On Friday morning, Landis passed the microphone to a man onstage who launched into a racist rant against Black Lives Matter Plaza, urging the crowd to go into the District and vandalize it. “Everybody needs to get to D.C. now,” the man, who did not identify himself, said Friday.
“Black Lives Matter Street, we’re gonna take it back. All that paint’s coming off that street. Before I get put in my grave, it’s going to get tar and feathered, and then we’re going to tar and feather all our delegates,” the man said. That afternoon, members of the convoy drove their bobtail trucks through Black Lives Matter Plaza.
Extremism researchers have warned that this movement against pandemic restrictions and mandates attracts people motivated by such violent intentions and conspiratorial beliefs.
“That’s part of what the culture thrives on, the idea that they have this power to potentially intimidate, coerce through fear, through their history of using violent action that obviously, people are well aware of,” Simi said. “That is a source of empowerment for folks within that culture.”
Convoy protesters also gathered Saturday outside the D.C. home of Anthony S. Fauci, director of the National Institute of Allergy and Infectious Diseases, according to a live stream of the demonstration where a man wearing a “People’s Convoy” shirt cast doubt on the proven safety of the coronavirus vaccine.
Conversations about the convoy were already marked by paranoia, questioning if there are “infiltrators” among them, saying D.C. is some sort of a “trap,” labeling commuters as “antifa,” referring to anti-fascist activists, and encouraging drivers to report “any illegal activity” while on the road.
Convoy leaders claim police officers on the streets support them, urging supporters to direct their anger to police superiors. A D.C. police spokesperson refuted that claim: “Saying that every member of the badge is behind them is dangerous rhetoric and a sweeping generality that just frankly isn’t true.”
In taking aim at the city’s police department leadership, they are portraying their efforts to protest as another battle between the working class and the elite, said Sara Aniano, a Monmouth University graduate student who studies the social media rhetoric of far-right conspiracy theories and who has been closely following the convoy. “They’re really good at crafting a narrative based on the reactions of people around them without any real context,” she said.
Agencies in and around Washington are accustomed to responding to protests and demonstrations for a variety of causes.
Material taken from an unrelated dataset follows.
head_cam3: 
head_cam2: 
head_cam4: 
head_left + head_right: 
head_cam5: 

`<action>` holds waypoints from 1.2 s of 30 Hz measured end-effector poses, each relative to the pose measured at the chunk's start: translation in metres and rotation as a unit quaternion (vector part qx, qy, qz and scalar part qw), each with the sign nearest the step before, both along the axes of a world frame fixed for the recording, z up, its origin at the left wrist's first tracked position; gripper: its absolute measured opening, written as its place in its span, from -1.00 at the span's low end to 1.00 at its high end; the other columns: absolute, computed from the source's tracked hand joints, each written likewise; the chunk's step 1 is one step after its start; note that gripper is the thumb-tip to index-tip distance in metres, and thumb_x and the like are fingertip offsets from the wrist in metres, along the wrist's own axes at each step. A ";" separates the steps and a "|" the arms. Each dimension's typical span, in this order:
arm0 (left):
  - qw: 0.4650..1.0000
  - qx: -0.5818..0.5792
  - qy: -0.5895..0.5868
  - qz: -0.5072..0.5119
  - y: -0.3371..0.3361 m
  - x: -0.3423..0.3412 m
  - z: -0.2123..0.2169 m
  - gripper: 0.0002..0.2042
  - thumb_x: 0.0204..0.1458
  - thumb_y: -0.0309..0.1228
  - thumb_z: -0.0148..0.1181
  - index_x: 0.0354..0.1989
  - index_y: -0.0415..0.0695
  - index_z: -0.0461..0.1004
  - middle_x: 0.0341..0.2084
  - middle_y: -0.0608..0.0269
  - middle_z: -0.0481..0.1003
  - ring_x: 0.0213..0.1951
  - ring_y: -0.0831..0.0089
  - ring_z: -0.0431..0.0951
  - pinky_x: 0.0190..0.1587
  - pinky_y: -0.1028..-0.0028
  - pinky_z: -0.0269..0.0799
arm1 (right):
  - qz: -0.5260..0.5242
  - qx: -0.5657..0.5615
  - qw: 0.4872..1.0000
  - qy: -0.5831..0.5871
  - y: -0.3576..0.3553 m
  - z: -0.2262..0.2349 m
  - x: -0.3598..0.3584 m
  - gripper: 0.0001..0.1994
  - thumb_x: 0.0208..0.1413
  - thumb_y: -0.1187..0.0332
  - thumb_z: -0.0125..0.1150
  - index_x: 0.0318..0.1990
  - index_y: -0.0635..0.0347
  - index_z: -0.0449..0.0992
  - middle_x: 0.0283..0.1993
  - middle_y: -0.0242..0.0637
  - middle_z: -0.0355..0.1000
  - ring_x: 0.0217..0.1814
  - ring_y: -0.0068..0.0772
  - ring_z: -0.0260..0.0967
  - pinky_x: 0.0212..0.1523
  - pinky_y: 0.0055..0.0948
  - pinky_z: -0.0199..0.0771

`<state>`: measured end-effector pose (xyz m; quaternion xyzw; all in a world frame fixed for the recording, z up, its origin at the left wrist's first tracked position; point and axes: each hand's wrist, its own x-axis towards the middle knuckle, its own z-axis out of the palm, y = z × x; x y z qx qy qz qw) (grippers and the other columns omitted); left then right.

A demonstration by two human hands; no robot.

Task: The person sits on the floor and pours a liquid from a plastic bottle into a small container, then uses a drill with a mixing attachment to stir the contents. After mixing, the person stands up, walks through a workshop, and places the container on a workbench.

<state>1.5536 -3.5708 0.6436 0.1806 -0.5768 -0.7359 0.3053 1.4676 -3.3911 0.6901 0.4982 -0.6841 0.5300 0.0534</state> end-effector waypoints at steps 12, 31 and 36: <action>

The convoy first entered D.C. last week, after an application by Brase for a nearly two-week permitted protest on the National Mall was partially denied because of other events already booked during that time frame, and then withdrawn, according to National Park Service records.
As the protest continues, it could dissolve, or some of the most ardent followers may remain, looking to take drastic and violent actions to achieve their goals, said Megan Squire, a senior fellow at the Southern Poverty Law Center. She compared the grievances of the convoy protest to the motivations of supporters of former president Donald Trump who falsely believed the 2020 presidential election was stolen.
Some convoy members have bragged about being among the insurrectionist mob that attacked the Capitol on Jan. 6, including a woman with an upcoming trial who spoke onstage earlier this month.
“Some of these same folks after the election, they were increasingly frustrated, trying to take their anger out on somebody, looking for a cause, even a lie,” said Squire, also a professor at Elon University who studies right-wing extremism. “It’s a lot of the same animating ideas and mistrust of government,” she said. “These are people who have a very confused and damaging, a lot of times, worldview.”
Karina Elwood contributed to this report.